**Task material**
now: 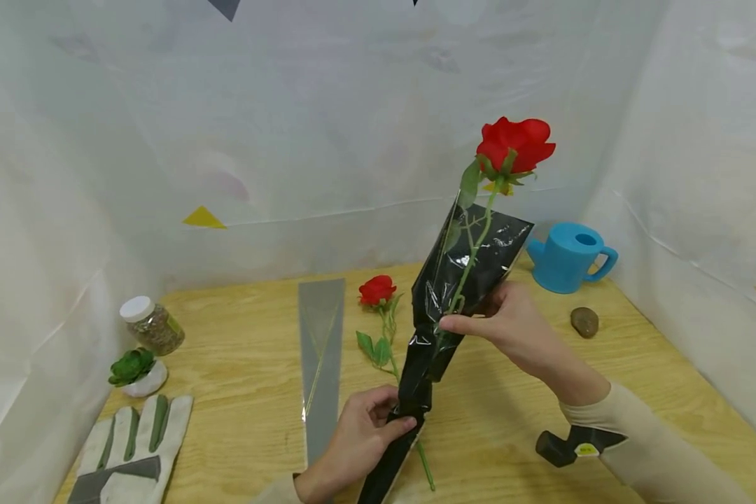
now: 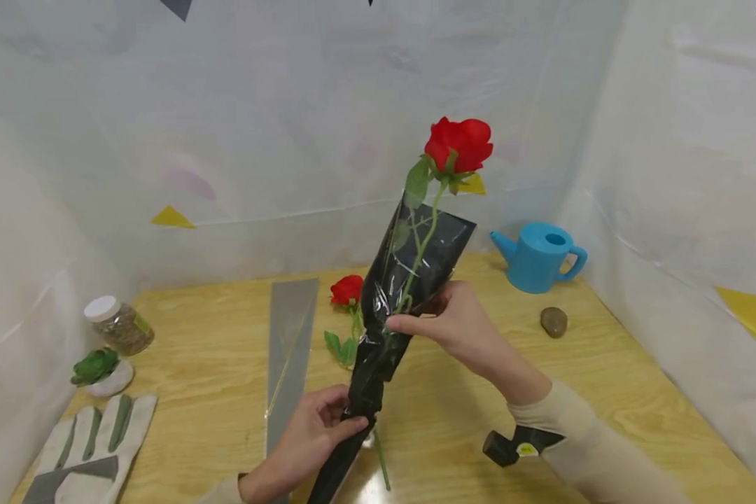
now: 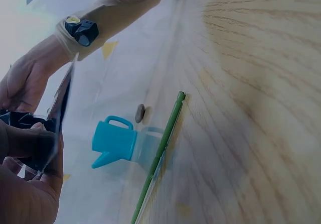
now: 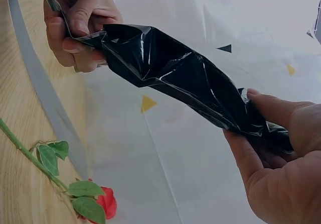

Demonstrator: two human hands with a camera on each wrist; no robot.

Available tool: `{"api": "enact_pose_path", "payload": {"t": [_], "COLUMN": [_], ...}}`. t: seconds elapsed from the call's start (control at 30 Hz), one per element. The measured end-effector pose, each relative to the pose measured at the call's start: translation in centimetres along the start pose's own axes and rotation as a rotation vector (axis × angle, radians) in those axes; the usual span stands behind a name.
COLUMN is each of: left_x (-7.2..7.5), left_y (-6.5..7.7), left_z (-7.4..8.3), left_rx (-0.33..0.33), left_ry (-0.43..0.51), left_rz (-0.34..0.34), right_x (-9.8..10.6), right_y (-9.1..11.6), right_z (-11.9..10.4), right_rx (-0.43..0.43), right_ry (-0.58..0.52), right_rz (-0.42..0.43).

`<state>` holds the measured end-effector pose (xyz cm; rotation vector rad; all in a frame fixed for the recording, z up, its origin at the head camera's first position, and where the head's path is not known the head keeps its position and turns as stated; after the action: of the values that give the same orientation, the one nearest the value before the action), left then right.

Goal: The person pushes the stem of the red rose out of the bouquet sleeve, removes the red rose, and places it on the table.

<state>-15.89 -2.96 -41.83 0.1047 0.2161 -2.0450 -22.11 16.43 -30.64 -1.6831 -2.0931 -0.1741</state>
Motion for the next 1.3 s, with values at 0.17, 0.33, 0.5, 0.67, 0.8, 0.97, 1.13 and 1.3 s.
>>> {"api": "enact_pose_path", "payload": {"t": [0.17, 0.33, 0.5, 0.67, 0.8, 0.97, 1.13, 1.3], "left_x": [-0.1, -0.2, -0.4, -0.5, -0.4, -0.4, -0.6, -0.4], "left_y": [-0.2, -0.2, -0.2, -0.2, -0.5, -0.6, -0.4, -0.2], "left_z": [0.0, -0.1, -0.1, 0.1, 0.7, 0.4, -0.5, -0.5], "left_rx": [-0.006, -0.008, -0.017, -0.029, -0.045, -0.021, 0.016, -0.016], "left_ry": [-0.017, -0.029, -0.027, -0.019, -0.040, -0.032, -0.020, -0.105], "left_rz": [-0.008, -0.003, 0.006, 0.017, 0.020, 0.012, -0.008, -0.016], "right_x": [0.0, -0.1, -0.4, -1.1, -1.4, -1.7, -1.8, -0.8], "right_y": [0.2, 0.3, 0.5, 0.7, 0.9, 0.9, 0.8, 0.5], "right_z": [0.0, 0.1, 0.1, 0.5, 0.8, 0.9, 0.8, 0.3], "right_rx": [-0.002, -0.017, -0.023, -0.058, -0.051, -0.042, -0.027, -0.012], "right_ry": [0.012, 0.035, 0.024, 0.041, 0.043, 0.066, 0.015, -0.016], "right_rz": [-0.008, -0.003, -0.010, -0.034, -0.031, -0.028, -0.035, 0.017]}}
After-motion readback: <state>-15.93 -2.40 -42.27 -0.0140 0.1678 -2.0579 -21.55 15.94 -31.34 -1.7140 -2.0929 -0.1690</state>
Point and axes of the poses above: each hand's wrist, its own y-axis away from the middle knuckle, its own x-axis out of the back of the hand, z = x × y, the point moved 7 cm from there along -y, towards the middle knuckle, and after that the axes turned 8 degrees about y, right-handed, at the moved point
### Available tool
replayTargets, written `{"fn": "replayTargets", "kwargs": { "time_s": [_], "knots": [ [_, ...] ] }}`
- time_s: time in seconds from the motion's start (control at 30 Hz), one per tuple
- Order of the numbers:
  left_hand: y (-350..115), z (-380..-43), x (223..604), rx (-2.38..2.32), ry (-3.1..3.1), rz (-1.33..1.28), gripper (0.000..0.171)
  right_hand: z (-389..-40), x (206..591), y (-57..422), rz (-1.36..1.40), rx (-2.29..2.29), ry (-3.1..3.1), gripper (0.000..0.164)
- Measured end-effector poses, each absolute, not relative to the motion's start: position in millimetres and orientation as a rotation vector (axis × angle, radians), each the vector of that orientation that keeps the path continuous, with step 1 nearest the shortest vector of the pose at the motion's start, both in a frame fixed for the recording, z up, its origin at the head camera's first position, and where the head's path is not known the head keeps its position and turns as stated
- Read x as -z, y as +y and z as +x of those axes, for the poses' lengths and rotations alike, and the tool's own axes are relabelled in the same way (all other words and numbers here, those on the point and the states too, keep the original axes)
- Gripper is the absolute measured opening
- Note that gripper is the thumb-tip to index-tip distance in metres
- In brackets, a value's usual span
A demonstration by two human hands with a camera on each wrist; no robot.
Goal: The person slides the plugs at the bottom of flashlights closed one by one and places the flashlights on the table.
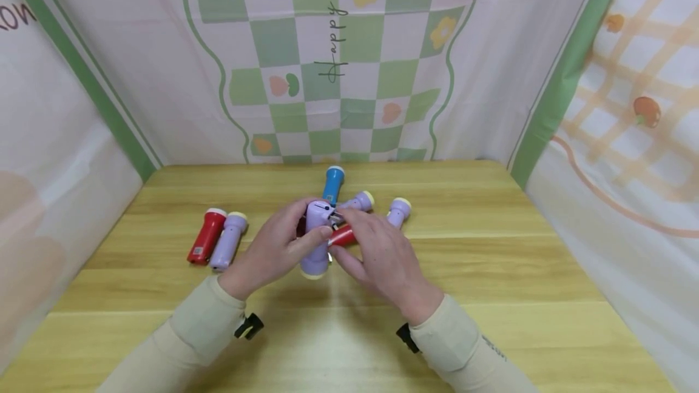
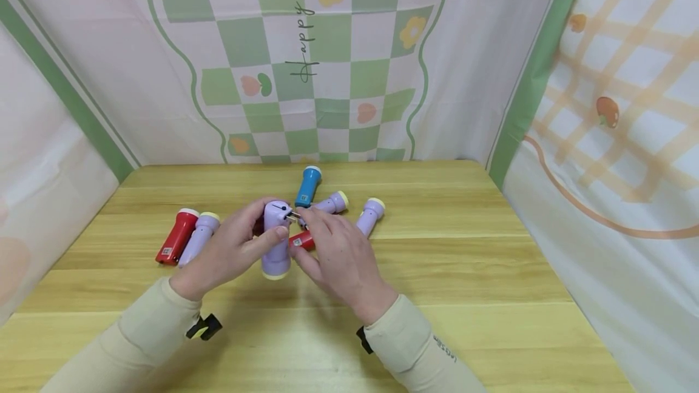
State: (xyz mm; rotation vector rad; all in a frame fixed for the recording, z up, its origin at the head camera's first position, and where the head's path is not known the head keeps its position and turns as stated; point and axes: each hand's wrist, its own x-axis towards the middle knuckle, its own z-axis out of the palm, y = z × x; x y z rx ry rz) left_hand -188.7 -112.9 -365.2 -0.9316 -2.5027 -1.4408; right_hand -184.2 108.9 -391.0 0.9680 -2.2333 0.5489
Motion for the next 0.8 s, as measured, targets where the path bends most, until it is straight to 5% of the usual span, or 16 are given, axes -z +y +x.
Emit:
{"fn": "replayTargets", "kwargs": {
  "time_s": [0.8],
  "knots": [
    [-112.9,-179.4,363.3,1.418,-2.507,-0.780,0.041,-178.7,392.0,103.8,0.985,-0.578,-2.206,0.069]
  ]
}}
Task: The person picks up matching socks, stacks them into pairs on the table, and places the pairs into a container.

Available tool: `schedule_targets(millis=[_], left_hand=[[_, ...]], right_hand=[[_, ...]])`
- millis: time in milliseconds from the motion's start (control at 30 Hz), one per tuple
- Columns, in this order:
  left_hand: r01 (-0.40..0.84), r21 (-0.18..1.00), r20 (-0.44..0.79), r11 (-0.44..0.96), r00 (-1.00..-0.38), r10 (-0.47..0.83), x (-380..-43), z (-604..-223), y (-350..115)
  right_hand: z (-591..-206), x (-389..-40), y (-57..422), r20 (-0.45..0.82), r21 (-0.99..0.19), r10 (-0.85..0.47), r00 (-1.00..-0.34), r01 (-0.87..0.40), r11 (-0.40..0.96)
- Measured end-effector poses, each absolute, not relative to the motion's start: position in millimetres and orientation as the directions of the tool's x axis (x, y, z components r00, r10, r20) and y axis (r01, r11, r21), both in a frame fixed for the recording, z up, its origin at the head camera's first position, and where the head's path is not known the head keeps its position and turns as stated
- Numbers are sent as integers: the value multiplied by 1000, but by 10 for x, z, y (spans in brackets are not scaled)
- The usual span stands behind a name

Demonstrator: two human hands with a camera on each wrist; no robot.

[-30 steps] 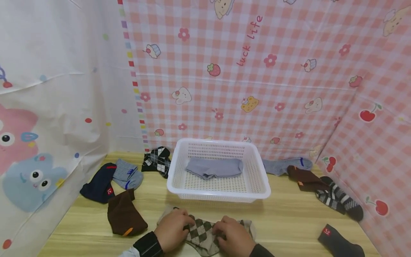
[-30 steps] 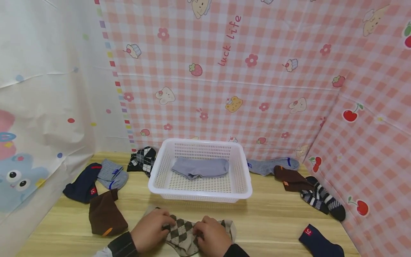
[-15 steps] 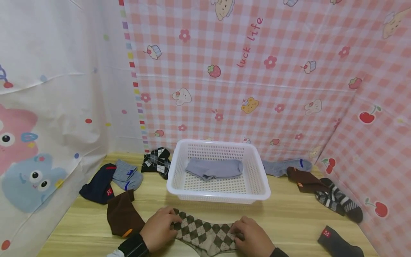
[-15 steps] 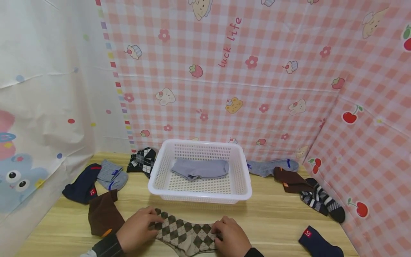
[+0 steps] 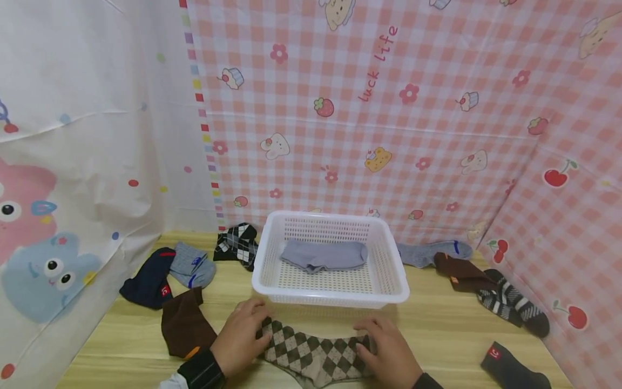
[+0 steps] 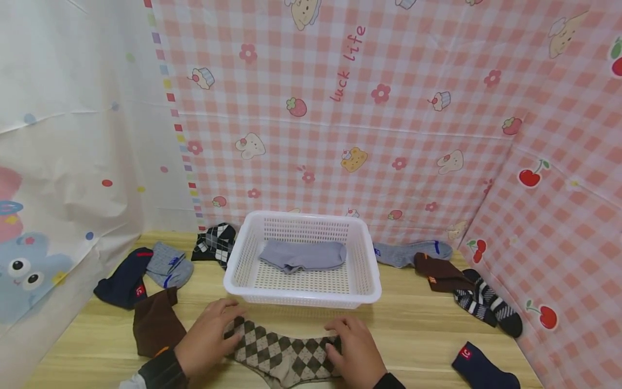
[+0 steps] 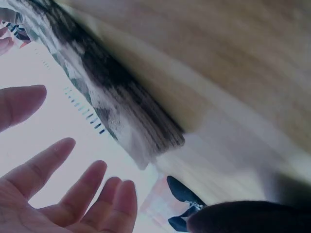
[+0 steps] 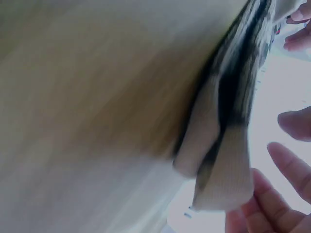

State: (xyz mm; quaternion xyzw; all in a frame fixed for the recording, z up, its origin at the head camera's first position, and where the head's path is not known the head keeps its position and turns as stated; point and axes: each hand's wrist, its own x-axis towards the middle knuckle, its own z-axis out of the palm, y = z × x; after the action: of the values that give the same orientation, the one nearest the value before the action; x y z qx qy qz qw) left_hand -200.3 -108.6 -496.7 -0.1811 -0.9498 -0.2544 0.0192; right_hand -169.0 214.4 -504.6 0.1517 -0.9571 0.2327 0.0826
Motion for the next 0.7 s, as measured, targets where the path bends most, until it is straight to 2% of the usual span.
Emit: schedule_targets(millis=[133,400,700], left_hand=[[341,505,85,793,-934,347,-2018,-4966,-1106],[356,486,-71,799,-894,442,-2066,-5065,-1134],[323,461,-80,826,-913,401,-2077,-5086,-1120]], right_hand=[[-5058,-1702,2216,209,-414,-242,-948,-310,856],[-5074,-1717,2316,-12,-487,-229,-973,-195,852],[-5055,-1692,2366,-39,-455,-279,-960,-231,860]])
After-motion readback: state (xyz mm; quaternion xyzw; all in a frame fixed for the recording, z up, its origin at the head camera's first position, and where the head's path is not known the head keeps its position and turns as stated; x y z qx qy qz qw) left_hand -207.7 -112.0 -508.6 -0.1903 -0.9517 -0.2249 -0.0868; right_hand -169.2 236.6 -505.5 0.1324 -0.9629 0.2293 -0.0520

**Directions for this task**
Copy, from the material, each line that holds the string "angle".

**Your solution**
Available tool: `{"api": "enact_pose_path", "payload": {"t": [_], "COLUMN": [_], ...}}`. t: seconds elapsed from the call's start (control at 30 Hz), one per element. The measured end-effector pose, each relative to the pose measured at the call's start: translation in centimetres along the start pose's own axes and rotation as a rotation vector (axis × angle, radians) in those axes; the usual span stands behind a name.
- Measured end-effector poses, each absolute, not relative to the motion's start: position in millimetres and orientation as a rotation vector (axis × angle, radians), each the vector of that orientation that keeps the path continuous, with step 1 nearest the shortest vector of the pose at the motion's start, both in a frame fixed for the recording, z up, its origin at the head camera's first position, and where the head's path is not known the head keeps its position and turns as stated

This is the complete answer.